Unlike commercial theaters, FilmScene depends on audiences as partners—while open to everyone, it will offer memberships that include discounted admission. It also will do much more than show movies. FilmScene will also sponsor filmmaker workshops, film literacy programming, and special events.

More on FilmScene and the Bijou

• Get all the details on the FilmScene website.
•Learn about FilmScene’s online fund-raising campaign.
•Connect with FilmScene on Facebook.
•Get involved with the Bijou.

Likewise, the Bijou is seizing this opportunity to expand its work, developing new collaborations on campus.

“We’d like to team up with academic departments to organize projects around documentaries, international cinema, or other specialty programming,” Kreitzer says. “It’s the kind of thing we can do when we don’t have to focus on the day-to-day business of running a theatre.”

That educational role is personal for Kreitzer, who’s driven by his own experience. “My parents put a video camera in my hands when I was really young,” he recalls. “I always knew what I wanted to do.”

He enrolled in a digital arts program while in high school, studied film production at Emerson College, and worked in TV and video for several years before coming to the UI.

Lomax, his first big project at Iowa, offers a fictionalized account of ethnomusicologist Alan Lomax’s quest to record blues songs from the Mississippi Delta. His Master of Fine Arts thesis film also will focus on history, place, and folk traditions, telling the story of a turn-of-the-20th-century coal-mining family inspired by the life of his maternal grandmother in Albia, Iowa.

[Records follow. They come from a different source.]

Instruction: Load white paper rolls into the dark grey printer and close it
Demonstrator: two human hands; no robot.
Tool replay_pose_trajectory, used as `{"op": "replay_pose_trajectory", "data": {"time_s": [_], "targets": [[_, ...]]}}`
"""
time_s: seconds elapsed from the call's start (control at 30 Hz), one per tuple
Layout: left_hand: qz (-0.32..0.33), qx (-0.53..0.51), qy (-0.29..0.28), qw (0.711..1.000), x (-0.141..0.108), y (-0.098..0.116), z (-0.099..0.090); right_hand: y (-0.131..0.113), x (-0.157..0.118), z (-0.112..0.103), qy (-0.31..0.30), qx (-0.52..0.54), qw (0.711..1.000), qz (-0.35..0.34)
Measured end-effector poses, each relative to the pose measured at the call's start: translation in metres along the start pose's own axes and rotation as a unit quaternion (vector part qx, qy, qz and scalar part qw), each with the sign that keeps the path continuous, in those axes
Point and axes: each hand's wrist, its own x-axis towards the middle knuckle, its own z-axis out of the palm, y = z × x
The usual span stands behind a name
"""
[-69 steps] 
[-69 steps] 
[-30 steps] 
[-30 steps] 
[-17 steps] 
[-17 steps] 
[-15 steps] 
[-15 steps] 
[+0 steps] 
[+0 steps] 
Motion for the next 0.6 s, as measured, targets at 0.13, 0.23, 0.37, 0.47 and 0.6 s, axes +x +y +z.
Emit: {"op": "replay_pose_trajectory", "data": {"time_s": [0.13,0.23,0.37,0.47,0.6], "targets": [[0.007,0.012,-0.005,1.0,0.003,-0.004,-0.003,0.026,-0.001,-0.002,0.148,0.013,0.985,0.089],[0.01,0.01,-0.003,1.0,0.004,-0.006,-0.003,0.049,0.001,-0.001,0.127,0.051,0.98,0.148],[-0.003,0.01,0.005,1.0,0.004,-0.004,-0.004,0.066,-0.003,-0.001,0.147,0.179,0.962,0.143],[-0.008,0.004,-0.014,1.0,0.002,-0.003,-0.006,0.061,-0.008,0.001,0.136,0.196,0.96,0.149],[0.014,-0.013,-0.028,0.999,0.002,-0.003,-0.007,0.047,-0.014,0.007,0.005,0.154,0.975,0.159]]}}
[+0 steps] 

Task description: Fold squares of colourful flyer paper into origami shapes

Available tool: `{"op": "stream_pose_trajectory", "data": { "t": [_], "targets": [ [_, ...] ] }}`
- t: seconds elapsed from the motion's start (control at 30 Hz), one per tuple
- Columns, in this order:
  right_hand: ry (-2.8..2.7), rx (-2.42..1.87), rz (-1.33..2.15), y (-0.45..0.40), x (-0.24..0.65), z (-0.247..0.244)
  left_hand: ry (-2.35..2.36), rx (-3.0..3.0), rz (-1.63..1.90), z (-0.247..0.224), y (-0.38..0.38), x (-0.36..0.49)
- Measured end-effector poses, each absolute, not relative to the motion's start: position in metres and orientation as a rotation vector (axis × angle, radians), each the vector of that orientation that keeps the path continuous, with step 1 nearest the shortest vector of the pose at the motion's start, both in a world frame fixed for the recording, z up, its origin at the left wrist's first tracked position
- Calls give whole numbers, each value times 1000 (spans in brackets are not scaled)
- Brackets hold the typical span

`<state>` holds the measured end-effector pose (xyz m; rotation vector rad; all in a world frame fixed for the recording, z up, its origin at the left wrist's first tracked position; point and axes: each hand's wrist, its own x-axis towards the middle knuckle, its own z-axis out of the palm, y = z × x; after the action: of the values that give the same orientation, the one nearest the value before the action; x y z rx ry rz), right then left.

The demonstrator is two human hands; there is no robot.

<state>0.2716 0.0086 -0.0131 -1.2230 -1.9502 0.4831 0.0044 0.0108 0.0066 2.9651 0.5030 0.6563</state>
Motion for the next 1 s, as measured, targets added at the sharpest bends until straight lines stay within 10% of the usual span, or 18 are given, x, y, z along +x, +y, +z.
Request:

“I like rural storytelling—urban environments don’t inspire me,” he says. “In Iowa, there’s a vast, open landscape for the taking, and the people here are so receptive to filmmaking.”

Community support

When it comes to presenting films, the Bijou will operate much like it always has. Board members will propose particular films to fill the theater’s slate, then host screenings. The Bijou will likely take on responsibility for FilmScene’s late-night programming.

The main difference, of course, is location. The FilmScene space puts the Bijou in the heart of Iowa City.

“We’ve always served both the UI student body and the larger community,” Kreitzer says. “But, in the Iowa Memorial Union, we’ve always wondered if there are people who don’t know we exist.”

Kreitzer says there’s every reason to believe the new plan will work. More than one survey has identified a movie theater as the top attraction respondents would like to see in downtown Iowa City. The community’s demographics resemble other cities where independent cinemas are thriving, and FilmScene has garnered strong initial support.

For Kreitzer and the rest of the Bijou board, the time feels right for change.

“The Bijou is a campus institution, and we could have kept it just that,” he says. “Better to try something new that we think is going to have an impact.”